Par Jacques Droz
Né le 28 mai 1818 à Coblence, mort le 31 décembre 1892 à Berlin ; théoricien catholique de la question sociale.
Fils d’un juriste rhénan, lui-même magistrat, Peter Reichensperger eut comme frère August qui joua un rôle considérable dans le cadre du mouvement romantique, ainsi que dans la défense des monuments religieux rhénans. L’un et l’autre furent profondément touchés par l’affaire de Cologne et prirent, après l’internement de l’évêque von Droste-Vischering, une attitude fondamentalement hostile à la Prusse ; c’est alors qu’ils fournirent au Français Gustave De Failly les arguments qui lui inspirèrent son pamphlet De la Prusse. Cependant, après l’avènement de Frédéric-Guillaume IV, l’état d’esprit des deux frères évolua. Peter Reichensperger, constatant que la collaboration avec l’État prussien était devenue nécessaire, publia en 1847 Die Agrarfrage (le titre était inspiré par le souci de défendre le régime de la propriété paysanne rhénane contre le droit d’aînesse prussien), dans lequel il s’efforçait d’établir des compromis entre le conservatisme et le libéralisme, mais aussi entre le libéralisme et le socialisme, qu’il connaissait sous sa forme française. Tout en récusant le socialisme qu’il considérait comme inhumain et irreligieux, il ne pouvait admettre que le travail de l’homme soit considéré comme une monnaie d’échange et non comme une valeur morale. Dans un État « corporatif-représentatif » fortement décentralisé, il jugeait nécessaire de rechristianiser le travail, lui rendre sa dignité, et cela à ses yeux ne pouvait être accompli que par l’État qui devrait assurer la réglementation des heures de travail dans les usines, faire participer les ouvriers aux bénéfices, multiplier les machines, ce qui ne serait possible que dans un régime protectionniste.

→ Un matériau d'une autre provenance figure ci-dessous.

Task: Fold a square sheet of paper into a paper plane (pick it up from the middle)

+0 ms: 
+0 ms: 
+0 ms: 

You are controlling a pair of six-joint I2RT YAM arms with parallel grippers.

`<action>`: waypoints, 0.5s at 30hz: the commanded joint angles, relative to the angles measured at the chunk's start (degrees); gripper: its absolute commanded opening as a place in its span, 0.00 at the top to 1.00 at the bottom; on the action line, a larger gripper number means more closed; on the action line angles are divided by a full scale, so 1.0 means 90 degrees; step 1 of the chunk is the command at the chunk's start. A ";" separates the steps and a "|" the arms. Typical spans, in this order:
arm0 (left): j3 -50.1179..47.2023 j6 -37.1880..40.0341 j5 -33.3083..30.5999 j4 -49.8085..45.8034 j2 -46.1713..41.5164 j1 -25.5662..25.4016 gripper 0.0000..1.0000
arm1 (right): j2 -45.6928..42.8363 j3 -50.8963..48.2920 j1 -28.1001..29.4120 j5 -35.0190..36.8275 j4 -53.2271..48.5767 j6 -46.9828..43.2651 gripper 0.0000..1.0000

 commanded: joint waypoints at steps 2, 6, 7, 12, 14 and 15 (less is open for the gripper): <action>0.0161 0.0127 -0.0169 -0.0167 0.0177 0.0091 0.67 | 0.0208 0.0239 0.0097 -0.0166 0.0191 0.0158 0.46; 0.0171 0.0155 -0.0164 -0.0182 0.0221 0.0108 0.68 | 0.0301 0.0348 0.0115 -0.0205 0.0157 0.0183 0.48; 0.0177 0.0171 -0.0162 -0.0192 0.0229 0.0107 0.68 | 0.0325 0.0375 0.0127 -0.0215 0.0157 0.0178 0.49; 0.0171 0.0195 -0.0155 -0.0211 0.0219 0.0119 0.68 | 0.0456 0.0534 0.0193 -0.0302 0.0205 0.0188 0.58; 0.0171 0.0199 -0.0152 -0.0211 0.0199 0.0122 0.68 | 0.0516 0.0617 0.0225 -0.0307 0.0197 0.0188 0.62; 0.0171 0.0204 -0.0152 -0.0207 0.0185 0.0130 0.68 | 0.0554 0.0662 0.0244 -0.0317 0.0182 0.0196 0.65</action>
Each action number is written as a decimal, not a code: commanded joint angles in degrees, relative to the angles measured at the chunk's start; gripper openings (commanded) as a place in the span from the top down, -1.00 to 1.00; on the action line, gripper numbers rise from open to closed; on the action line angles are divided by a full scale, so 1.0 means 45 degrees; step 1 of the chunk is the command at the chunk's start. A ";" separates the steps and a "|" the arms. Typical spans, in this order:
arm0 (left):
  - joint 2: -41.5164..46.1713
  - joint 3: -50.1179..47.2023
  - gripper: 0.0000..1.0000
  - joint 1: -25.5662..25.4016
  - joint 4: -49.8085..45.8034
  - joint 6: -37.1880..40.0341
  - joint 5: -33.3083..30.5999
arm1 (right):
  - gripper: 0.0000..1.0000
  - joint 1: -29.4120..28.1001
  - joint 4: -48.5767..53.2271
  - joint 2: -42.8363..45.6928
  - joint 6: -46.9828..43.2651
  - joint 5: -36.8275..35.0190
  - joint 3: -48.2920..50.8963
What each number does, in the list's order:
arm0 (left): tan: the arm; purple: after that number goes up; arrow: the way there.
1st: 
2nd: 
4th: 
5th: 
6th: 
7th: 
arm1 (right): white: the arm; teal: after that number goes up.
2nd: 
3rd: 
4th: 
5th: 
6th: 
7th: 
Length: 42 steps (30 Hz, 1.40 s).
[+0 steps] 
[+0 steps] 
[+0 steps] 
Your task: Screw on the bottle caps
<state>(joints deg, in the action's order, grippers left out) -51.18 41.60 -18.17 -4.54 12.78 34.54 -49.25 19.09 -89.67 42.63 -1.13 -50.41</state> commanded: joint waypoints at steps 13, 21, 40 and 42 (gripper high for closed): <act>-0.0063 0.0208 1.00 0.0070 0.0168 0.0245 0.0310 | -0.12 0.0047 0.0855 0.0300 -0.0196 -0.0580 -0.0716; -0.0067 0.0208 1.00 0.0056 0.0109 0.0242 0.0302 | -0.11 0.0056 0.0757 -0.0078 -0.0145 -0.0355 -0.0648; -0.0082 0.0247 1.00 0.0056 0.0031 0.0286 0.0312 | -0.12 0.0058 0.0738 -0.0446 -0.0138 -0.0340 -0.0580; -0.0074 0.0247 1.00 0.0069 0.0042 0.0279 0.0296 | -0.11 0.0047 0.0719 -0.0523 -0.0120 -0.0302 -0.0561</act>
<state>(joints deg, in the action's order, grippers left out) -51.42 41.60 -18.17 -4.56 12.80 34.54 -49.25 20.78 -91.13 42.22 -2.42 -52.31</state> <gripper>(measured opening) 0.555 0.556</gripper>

Reprises dans la Rhein- und Moseheitung dans un esprit d’hostilité à l’égard du libéralisme bourgeois et de la séparation de l’Église et de l’État, les thèses de Reichensperger ne furent pas sans influence, même dans les milieux populaires des grandes villes, et en particulier à Cologne si l’on en croit les résultats du premier tour des élections au Parlement de Francfort, qui donnèrent une grande majorité aux élus catholiques.
Membre influent de l’Assemblée nationale prussienne en 1848, Peter Reichensperger, s’il ne perdit pas de vue la question sociale, se préoccupa dès lors surtout de la situation des catholiques dans l’État prussien. Membre du Reichstag depuis 1867, il contribua à la fondation du Zentrum et joua un rôle considérable dans le Kulturkampf.
Par Jacques Droz
SOURCES : A. Wegener, Die vorparlamentarische Zeit Reichenspergers 1810-1847, Cologne, 1930. — J. Droz, Le libéralisme rhénan 1815-1848, Thèse, Paris, 1940. — K. Repgen, Märzbewegung und Maiwahlen des Revolutionsjahres 1848 im Rheinland, Bonn, 1955. — T. Rühl, Gesellschaft und Recht bei Peter Reichensperger, Bonn, 1960. — P. Ayçoberry, Cologne entre Napoléon et Bismarck, Thèse, Paris, 1981. — R. Morsey, J. Aretz, A. Rauscher (éd.), Zeitgeschichte in Lebensbildern : aus dem deutschen Katholizismus des 19. und 20. Jahrhunderts, vol. 5, Mayence, 1982.